For my immediate plans, I’m going to use this as a jumping off point for my Research Seminar over the summer, and expand my work both by expanding the timeline I’m working with back as far as I can to see trends over time, and to introduce topic modelling to the process! Since we first talked about it in class at the start of the semester I was hoping to do it at some point, and this seems like just the project to try it out with. Past GRS, I’m hoping to eventually follow through on my initial idea, and put Voyant text analysis, topic modelling, and good ol’ close reading to analyze these speeches from states in different regions of the US. Nationalism is a construct meant to inspire political mobilization and unity in opposition to an “other” based on some sort of historical precedent, there’s simply no way it’s uniform across every state in a single country that took literal centuries to reach the 50 states we’ve currently got.

Anyways, thanks for reading all this, and here’s my paper! Cheers!

4 Replies to “Comparison of State-Level Nationalism — Final Paper and Reflection”

  1. This is a great combination of the digital tools we discussed in class and academic writing. I especially appreciate the figures you incorporated into your paper and you provide great explanations and interpretations of them. Great work!

  2. Corinne!
    I love your project and I think that it really, tangibly shows how ridiculous a lot of these nationalistic speeches talking about how people from a certain state are the most special Americans or whatever actually is because we see how similarly two states that are seen as about as drastically different as its possible to be espouse their supposed “specialness.”

    I would love to see you continue to be able to add more states and more regions to your overall analysis because the results from that are just bound to be super fascinating. If Texas and California use so many of the same rhetorical and propagandist tricks then it feels safe to assume that those same tricks are being employed by political figures all across the country.

    I whole heartedly agree with you that this type of project is important because it is essential to reveal that nationalism is merely a facade, often used to divide people in a time when we need to be more united than ever.

    I definitely want to see what your project looks like if you do ultimately continue with it in GRS!!

  3. Hello Corinne,

    Great to hear you found some very useful information from this project that can be used in future projects as you continue to research. Nationalism is term that has both positive and negative connotations from the Great War to the Space Race. It is very interesting to see how this term has been used throughout time and regionally. I am glad you were interested in the term’s use in my home state of California! I also am glad to see you have ade use of the digital tool Voyant to assist in your research. Digital tools such as Voyant that create corpuses are invaluable to historians as they seek to make sense of huge amounts of information. I hope that you continue your research and build this project into bigger and broader scopes.

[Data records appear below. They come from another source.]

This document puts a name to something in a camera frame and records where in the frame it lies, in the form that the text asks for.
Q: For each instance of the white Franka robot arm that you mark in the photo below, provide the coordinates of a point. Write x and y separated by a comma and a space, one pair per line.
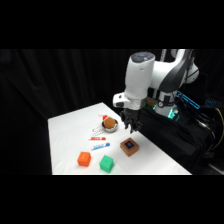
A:
140, 80

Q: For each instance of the blue marker pen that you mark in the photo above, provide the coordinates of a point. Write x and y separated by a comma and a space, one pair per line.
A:
100, 146

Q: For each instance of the green base light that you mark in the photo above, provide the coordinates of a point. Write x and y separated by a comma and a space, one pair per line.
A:
172, 114

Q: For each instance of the blue lit strip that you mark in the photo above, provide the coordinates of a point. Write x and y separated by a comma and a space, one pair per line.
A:
189, 100

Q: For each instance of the red marker pen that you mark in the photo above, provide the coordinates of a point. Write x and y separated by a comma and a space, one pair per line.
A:
97, 138

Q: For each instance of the brown wooden block blue button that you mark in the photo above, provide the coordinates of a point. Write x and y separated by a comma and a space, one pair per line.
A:
129, 147

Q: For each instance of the white vertical pole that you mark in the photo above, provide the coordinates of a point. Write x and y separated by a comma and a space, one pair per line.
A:
163, 55

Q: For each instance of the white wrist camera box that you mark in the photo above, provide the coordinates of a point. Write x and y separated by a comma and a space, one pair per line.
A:
119, 100

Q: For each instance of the black curtain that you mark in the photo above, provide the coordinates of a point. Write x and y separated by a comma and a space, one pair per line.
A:
40, 86

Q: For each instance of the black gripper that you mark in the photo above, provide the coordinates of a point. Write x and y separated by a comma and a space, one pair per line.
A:
130, 115

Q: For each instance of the small red white piece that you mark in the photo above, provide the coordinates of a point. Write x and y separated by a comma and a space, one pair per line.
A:
103, 116

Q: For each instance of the green block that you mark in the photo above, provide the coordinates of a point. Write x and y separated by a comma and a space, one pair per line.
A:
106, 163

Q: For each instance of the orange block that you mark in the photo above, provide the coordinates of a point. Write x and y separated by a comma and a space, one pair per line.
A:
84, 159

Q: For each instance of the small metal bowl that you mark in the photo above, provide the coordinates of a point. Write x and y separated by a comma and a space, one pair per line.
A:
110, 129

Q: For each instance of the black cloth covered stand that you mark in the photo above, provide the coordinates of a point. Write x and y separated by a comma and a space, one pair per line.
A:
173, 140

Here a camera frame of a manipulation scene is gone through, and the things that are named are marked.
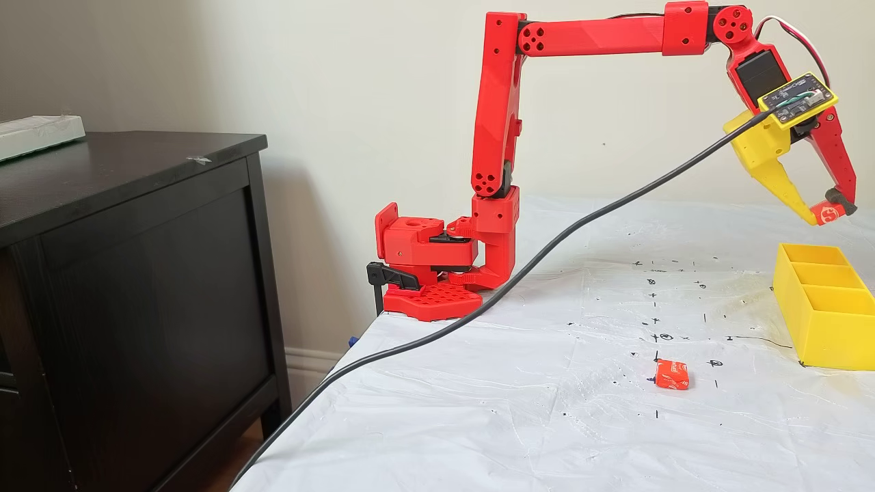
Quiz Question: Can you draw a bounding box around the camera board in yellow mount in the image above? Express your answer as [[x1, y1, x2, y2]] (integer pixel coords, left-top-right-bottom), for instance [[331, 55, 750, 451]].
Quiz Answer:
[[757, 72, 839, 131]]

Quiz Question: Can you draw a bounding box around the red candy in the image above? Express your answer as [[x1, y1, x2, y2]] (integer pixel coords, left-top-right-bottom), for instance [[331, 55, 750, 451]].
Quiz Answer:
[[655, 359, 690, 391], [811, 202, 848, 226]]

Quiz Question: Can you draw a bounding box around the black camera cable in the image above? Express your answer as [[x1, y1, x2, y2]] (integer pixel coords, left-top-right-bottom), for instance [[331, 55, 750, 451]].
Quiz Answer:
[[228, 109, 777, 491]]

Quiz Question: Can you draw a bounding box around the yellow three-compartment box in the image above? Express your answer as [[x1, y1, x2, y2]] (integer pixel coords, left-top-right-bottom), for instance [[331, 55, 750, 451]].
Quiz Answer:
[[773, 243, 875, 372]]

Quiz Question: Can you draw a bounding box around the black table clamp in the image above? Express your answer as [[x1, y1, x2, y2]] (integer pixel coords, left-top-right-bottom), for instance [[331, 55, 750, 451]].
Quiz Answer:
[[366, 262, 419, 318]]

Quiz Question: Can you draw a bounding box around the red white black servo wire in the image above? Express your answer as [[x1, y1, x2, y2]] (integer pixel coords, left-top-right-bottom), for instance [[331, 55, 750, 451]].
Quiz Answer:
[[752, 15, 831, 90]]

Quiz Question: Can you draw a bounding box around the black wooden cabinet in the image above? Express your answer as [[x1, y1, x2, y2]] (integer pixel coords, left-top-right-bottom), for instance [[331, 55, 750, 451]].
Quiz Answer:
[[0, 131, 293, 492]]

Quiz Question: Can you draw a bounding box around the white foam tray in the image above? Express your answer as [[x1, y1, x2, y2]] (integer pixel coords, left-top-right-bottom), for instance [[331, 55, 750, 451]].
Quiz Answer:
[[0, 115, 86, 163]]

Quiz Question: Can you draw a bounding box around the white plastic table cover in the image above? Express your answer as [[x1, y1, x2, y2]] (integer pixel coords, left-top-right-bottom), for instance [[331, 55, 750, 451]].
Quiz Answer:
[[229, 198, 875, 492]]

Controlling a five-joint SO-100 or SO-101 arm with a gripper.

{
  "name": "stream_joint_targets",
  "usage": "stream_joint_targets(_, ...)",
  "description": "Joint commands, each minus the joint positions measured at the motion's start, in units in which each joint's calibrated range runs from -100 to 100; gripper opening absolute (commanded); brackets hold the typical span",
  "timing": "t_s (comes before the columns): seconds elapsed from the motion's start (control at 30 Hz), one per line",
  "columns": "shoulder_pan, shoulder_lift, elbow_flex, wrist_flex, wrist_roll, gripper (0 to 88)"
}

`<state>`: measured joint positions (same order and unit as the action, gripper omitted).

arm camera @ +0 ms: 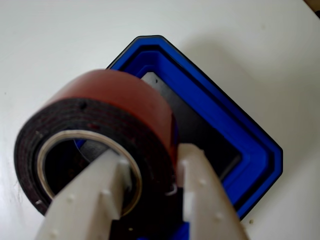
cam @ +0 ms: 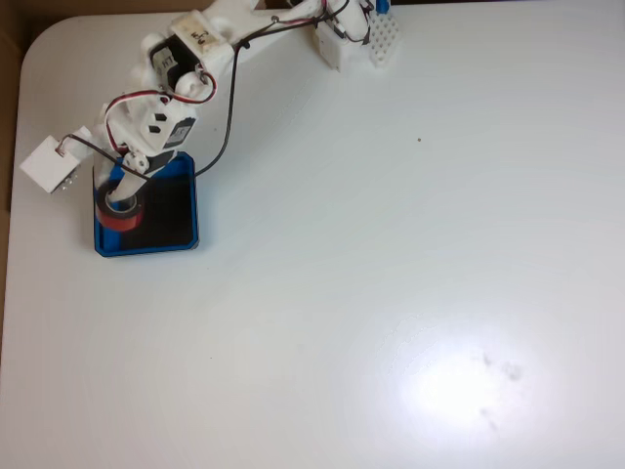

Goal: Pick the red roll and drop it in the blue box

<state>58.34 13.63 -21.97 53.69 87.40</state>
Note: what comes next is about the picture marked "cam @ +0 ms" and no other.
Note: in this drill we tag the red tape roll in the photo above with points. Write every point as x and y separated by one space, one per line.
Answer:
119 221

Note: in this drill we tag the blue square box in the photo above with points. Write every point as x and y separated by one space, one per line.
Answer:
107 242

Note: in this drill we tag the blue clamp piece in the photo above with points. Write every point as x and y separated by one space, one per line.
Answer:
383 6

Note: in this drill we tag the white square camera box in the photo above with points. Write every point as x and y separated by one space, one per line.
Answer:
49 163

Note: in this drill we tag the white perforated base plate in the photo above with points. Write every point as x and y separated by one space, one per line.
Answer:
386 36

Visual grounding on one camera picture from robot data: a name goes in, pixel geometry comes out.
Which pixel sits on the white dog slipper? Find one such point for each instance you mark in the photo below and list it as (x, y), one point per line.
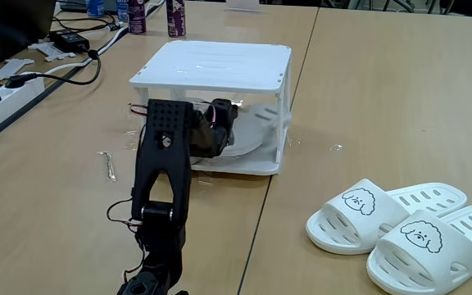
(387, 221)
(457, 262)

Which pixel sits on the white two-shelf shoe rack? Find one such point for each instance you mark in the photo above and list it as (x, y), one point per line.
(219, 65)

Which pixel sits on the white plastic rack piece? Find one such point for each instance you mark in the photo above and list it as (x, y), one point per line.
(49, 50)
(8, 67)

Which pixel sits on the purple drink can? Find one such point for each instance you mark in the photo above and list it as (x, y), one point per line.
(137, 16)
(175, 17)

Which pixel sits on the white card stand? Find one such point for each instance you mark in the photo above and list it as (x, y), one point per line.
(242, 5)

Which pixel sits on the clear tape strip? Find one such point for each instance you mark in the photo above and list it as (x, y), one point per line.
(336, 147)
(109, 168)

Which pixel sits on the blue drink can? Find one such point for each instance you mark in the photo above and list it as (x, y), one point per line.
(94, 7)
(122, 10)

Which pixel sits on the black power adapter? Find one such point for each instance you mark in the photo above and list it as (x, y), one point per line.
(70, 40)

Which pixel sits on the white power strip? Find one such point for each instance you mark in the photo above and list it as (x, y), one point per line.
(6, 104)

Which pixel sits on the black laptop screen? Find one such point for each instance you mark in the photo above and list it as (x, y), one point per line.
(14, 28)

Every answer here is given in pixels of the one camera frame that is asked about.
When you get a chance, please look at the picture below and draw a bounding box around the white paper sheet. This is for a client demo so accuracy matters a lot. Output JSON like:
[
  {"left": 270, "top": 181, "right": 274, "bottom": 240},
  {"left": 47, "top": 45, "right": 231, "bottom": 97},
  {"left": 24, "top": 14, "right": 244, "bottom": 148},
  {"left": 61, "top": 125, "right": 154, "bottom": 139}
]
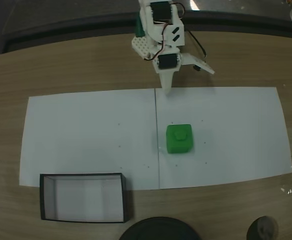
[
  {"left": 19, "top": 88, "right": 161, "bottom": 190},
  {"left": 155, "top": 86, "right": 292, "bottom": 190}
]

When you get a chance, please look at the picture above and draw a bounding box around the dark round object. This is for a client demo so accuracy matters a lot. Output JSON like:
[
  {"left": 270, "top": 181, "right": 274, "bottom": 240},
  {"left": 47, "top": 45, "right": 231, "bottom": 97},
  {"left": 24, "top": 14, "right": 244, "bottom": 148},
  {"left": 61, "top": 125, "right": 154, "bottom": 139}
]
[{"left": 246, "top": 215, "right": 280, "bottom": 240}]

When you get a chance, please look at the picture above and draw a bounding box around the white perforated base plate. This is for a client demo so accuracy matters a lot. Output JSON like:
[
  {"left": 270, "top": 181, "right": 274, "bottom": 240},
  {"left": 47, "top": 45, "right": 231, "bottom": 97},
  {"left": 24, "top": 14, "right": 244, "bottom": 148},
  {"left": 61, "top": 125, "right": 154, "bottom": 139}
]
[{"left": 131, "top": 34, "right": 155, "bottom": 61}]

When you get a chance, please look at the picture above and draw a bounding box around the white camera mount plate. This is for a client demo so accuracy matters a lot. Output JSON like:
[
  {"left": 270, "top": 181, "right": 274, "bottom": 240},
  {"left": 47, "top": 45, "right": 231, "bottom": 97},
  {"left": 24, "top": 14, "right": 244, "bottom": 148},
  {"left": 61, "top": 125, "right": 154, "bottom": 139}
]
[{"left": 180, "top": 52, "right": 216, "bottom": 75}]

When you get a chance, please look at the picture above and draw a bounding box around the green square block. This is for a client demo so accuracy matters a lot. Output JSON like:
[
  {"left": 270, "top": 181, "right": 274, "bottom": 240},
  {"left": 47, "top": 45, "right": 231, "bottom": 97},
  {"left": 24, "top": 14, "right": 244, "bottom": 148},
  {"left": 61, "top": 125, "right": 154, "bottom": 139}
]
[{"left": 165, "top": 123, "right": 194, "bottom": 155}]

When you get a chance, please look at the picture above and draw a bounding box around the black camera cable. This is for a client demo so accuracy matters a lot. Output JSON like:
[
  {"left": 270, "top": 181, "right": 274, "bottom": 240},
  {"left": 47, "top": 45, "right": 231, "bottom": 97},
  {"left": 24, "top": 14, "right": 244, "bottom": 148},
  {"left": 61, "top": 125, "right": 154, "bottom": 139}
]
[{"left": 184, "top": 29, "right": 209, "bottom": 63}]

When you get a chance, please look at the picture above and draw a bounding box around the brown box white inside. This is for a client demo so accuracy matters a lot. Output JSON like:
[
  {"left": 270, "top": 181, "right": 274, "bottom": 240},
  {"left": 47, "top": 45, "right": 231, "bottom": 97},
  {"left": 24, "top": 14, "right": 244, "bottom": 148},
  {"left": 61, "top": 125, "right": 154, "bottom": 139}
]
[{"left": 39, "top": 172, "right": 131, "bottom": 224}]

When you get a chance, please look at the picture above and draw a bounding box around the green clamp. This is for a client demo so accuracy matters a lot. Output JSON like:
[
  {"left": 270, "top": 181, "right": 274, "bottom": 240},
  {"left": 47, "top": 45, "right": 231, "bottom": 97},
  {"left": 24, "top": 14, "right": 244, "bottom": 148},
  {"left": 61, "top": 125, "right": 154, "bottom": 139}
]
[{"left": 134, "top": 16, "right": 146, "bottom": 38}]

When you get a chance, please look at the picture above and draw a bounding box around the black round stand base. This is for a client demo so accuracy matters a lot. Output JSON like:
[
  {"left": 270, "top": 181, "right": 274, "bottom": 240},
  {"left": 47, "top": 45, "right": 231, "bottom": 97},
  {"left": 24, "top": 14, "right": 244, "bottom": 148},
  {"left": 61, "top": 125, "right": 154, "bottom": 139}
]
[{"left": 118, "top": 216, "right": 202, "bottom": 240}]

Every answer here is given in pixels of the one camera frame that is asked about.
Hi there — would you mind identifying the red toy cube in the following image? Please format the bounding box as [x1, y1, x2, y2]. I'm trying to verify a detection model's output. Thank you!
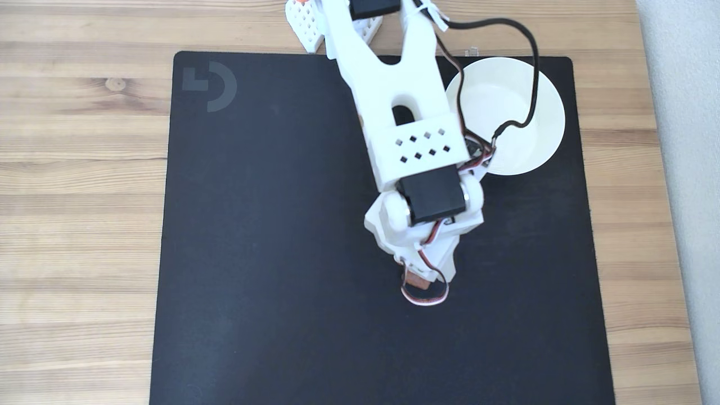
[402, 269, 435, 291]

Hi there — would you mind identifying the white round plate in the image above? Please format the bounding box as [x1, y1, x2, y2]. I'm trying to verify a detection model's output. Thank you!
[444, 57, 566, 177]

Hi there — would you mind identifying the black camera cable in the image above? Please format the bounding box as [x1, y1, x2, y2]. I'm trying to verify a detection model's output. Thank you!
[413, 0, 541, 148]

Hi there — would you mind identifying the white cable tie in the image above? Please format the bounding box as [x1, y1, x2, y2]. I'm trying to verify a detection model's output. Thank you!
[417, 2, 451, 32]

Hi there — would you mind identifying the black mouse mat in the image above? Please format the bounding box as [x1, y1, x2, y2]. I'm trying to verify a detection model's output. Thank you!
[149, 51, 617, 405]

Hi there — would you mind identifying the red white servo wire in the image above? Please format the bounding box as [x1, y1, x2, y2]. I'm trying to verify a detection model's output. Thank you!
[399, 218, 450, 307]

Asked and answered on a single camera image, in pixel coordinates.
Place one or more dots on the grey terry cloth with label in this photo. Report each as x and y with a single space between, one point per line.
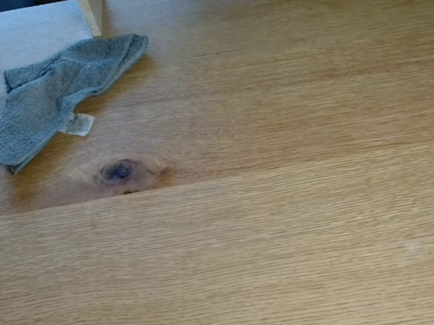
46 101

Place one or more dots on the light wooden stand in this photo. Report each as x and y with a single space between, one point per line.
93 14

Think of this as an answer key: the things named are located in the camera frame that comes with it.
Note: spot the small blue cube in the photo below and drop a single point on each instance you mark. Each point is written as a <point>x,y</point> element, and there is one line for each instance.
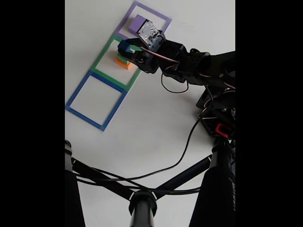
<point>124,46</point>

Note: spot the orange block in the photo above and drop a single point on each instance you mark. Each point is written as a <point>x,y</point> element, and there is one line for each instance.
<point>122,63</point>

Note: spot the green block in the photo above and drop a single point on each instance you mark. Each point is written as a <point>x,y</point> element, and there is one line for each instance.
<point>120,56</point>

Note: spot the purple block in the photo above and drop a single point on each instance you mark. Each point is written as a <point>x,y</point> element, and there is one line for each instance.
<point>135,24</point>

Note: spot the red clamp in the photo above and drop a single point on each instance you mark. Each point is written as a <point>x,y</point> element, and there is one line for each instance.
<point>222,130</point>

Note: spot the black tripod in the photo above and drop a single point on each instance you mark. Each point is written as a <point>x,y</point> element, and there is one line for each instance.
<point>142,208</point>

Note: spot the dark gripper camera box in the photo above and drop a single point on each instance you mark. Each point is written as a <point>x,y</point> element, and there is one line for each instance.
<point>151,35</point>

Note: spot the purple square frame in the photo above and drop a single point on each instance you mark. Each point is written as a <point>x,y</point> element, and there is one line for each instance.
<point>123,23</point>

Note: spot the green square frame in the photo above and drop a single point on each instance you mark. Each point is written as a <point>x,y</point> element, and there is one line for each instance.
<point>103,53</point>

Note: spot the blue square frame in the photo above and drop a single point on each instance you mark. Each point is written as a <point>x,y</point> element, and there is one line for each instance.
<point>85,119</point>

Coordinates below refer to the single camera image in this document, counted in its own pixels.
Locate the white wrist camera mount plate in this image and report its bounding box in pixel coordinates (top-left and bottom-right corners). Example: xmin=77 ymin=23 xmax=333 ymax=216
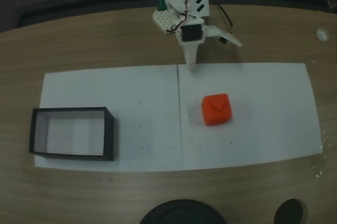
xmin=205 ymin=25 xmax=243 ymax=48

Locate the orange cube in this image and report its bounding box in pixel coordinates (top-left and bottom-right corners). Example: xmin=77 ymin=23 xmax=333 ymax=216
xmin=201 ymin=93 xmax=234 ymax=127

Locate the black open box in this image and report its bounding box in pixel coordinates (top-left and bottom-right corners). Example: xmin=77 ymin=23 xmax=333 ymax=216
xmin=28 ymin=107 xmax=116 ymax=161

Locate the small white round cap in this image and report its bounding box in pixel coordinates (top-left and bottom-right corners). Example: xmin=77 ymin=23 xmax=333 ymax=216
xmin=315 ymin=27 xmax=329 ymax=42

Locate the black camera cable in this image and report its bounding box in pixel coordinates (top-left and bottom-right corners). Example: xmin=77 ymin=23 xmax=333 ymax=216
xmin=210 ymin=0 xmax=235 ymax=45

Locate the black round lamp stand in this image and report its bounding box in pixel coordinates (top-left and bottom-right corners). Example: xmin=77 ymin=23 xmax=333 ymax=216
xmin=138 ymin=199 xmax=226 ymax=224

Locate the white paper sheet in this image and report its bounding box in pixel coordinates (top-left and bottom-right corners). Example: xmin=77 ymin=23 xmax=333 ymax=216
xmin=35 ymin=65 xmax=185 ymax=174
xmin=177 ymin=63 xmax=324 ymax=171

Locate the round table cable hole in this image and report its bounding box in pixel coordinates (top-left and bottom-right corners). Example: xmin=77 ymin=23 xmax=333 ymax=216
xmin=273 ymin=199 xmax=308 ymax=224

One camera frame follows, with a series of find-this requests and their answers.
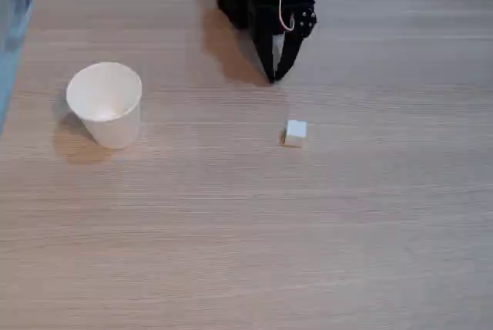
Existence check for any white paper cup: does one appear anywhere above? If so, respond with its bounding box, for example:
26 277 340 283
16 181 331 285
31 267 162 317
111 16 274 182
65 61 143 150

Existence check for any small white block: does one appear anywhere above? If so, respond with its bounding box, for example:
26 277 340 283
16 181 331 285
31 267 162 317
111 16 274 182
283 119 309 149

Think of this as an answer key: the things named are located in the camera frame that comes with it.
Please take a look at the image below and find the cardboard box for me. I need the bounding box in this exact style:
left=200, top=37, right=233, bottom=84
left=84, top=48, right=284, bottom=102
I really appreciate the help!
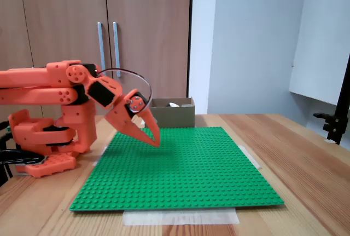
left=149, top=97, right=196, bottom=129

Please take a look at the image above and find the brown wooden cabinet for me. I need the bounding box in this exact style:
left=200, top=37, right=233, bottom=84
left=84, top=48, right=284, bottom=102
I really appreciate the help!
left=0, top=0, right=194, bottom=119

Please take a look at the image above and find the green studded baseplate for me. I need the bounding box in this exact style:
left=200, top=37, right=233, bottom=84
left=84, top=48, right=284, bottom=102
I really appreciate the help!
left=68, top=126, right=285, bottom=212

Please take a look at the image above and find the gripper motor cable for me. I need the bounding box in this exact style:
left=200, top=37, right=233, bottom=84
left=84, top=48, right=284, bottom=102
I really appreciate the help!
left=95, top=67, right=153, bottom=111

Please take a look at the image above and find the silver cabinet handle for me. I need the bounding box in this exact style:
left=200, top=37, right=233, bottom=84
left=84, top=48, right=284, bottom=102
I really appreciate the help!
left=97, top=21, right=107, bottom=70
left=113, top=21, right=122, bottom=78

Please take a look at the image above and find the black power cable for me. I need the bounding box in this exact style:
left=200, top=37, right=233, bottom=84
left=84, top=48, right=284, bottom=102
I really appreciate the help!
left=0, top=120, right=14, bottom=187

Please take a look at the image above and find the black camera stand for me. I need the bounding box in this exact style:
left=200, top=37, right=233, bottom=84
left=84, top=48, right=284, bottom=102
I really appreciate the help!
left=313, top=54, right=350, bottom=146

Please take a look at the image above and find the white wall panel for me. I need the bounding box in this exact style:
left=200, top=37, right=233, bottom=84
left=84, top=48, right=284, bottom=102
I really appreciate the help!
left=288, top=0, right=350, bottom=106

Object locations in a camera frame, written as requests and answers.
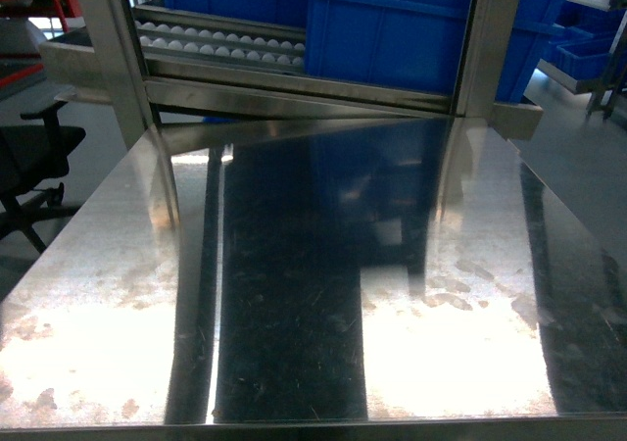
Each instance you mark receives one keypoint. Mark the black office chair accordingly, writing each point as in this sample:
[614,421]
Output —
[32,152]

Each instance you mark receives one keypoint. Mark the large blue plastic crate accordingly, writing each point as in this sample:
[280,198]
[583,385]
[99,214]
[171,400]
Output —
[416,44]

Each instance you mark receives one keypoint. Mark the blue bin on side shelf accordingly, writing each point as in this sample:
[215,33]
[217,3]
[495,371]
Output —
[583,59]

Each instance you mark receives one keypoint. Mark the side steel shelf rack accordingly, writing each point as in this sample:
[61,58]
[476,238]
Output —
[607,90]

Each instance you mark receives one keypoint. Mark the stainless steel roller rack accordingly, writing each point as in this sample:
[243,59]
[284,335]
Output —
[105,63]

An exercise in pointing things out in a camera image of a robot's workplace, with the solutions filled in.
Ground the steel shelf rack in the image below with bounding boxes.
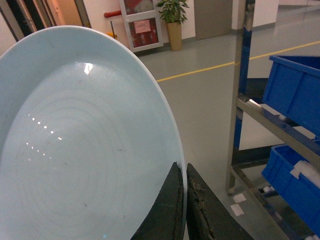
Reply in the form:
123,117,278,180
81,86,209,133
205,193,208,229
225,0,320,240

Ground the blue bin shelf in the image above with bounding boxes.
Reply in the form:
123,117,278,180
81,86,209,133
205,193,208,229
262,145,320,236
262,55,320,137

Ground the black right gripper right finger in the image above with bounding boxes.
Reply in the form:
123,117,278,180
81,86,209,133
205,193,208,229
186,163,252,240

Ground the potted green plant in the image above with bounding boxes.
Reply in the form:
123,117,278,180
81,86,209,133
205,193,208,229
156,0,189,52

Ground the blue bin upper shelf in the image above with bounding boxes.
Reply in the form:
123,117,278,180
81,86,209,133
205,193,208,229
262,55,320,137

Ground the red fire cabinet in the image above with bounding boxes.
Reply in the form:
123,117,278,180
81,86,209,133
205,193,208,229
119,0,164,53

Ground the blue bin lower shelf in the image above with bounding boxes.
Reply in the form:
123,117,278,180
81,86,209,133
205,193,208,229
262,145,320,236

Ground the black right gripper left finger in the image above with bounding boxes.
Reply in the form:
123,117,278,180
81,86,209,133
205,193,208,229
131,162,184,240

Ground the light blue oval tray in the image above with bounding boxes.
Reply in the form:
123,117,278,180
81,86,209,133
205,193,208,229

  4. Corinne, I love how you utilized the digital tools we learned in class to create this paper. I know that you originally wanted to do regional analysis, but I think comparing Texas and California is equally interesting. Especially since both states are known to be polar opposites of each other in regards to politics. Being from Texas, it is not surprising to see which terms showed up the most in governor’s speeches, but it is still neat to see to what extent certain terms are utilized. I think you could definitely use this as a launching point for another research paper investigating different regions. It would also be neat to point out how some archives only go back as far as the 1990s and ask why? Anyways, this was wonderfully written and very interesting topic!